CAT12vextract() extracts surface data resampled to 32k meshes (with or without smoothing) and can be used as in this example:
CATsurf=CAT12vextract(
sdirpath=paste0(demodata,"/SPRENG_CAT12_subsample"),
filename='thickness.rds',
measure='thickness',
subj_ID = TRUE,
silent = FALSE)
Accordingly, the matrix will contained 2 rows (for 2 participants) and 64,984 columns (the subject’s cortical thickness values in every vertex of the 32k mesh):
#The surface object contains the surface matrix and the list of subjects ID (and session number if applicable)
names(CATsurf)
## [1] "sub_list" "surf_obj"
## [1] 2 64984
HIPvextract() extracts cortical data in CITI168 surface space from the HippUnfold preprocessing pipeline (DeKraker et al. 2023).
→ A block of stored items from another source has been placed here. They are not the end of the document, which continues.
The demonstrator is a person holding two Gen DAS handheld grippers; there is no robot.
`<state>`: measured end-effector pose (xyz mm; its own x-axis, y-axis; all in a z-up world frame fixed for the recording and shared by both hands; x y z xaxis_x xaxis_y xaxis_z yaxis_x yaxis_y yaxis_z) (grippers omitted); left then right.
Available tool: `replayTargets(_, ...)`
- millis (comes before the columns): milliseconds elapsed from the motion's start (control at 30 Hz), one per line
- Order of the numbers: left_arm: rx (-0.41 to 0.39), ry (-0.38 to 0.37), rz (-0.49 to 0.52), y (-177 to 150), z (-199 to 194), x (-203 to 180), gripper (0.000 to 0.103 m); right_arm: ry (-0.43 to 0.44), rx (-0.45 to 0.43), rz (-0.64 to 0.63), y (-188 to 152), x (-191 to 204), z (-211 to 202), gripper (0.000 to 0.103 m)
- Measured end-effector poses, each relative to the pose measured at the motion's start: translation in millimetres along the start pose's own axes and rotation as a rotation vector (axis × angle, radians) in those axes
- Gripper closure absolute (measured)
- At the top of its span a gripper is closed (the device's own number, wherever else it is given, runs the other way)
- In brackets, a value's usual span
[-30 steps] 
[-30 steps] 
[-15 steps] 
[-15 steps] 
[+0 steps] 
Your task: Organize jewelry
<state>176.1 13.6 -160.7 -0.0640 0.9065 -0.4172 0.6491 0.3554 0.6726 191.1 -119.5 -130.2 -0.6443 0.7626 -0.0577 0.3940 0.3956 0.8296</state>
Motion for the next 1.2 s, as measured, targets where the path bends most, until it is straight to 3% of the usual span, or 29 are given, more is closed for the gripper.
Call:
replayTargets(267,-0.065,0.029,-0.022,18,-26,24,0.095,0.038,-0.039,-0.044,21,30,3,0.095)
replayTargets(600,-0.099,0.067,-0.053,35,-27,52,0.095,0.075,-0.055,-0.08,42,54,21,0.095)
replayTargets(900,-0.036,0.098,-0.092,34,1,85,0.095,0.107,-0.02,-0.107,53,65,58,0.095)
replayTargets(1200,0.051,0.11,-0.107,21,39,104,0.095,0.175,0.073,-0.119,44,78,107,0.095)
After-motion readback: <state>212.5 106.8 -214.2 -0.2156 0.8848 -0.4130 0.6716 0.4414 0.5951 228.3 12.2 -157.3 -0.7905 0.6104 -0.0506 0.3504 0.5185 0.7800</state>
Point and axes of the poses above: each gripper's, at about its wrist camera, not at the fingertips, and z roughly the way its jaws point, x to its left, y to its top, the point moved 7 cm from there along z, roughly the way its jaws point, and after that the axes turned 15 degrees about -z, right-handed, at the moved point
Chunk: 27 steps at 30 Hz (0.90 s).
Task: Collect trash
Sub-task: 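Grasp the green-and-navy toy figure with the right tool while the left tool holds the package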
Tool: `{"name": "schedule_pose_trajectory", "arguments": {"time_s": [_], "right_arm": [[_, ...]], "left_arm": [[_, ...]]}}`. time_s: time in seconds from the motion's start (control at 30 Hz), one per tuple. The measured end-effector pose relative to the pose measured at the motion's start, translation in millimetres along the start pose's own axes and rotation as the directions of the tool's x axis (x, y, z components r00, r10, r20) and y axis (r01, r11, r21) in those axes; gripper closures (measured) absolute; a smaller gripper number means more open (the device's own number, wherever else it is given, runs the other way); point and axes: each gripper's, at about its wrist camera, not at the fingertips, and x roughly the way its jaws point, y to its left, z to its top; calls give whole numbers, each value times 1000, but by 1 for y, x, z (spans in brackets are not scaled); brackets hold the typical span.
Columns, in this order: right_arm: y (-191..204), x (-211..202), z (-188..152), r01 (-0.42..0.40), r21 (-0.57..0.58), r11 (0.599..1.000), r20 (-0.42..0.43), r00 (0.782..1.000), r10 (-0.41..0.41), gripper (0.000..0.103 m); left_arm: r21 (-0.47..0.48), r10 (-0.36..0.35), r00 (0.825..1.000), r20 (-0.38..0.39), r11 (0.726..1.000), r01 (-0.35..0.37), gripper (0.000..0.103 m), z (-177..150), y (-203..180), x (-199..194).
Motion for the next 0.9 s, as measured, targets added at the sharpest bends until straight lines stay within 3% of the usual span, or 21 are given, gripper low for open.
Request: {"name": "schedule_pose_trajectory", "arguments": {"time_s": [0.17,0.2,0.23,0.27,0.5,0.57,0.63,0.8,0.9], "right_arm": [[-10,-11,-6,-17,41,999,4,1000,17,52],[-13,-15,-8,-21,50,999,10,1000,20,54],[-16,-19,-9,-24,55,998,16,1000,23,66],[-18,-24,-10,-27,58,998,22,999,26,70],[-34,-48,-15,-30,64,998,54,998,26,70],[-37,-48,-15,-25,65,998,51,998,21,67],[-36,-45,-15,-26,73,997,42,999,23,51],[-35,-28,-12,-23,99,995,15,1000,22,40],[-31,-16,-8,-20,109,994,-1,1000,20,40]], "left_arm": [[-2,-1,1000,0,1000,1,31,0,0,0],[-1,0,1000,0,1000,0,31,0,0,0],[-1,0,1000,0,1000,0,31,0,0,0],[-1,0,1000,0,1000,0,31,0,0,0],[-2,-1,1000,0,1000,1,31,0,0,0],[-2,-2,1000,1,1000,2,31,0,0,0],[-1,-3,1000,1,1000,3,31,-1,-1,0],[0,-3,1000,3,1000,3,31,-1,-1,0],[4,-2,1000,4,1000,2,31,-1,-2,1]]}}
As opposed to the other two functions, HIPvextract() does not require any system requirement.
For demonstration, we provide a subsample of 2 participants from the Fink dataset (Fink et al. 2021), after preprocessing their surface data using HippUnfold, keeping all output .gii files.
To extract and collate the data of the two participants, HIPvextract() can be run as follows:
hipp_surf=HIPvextract(sdirpath=paste0(demodata,
"/fink_surf_data"),
filename="hippocampal_surf.rds",
measure="thickness",
subj_ID = TRUE)
Note that when subjects directories have multiple sessions, the matrix object will contain N rows per participant and per session.
## [1] "sub-season101_ses-1" "sub-season101_ses-2" "sub-season101_ses-3"
## [4] "sub-season102_ses-1" "sub-season102_ses-2" "sub-season102_ses-3"
Here the matrix has 6 rows for 2 particiants with 3 sessions each; and 14,524 columns (the hippocampal thickness values in every vertex of the CITI168 surface).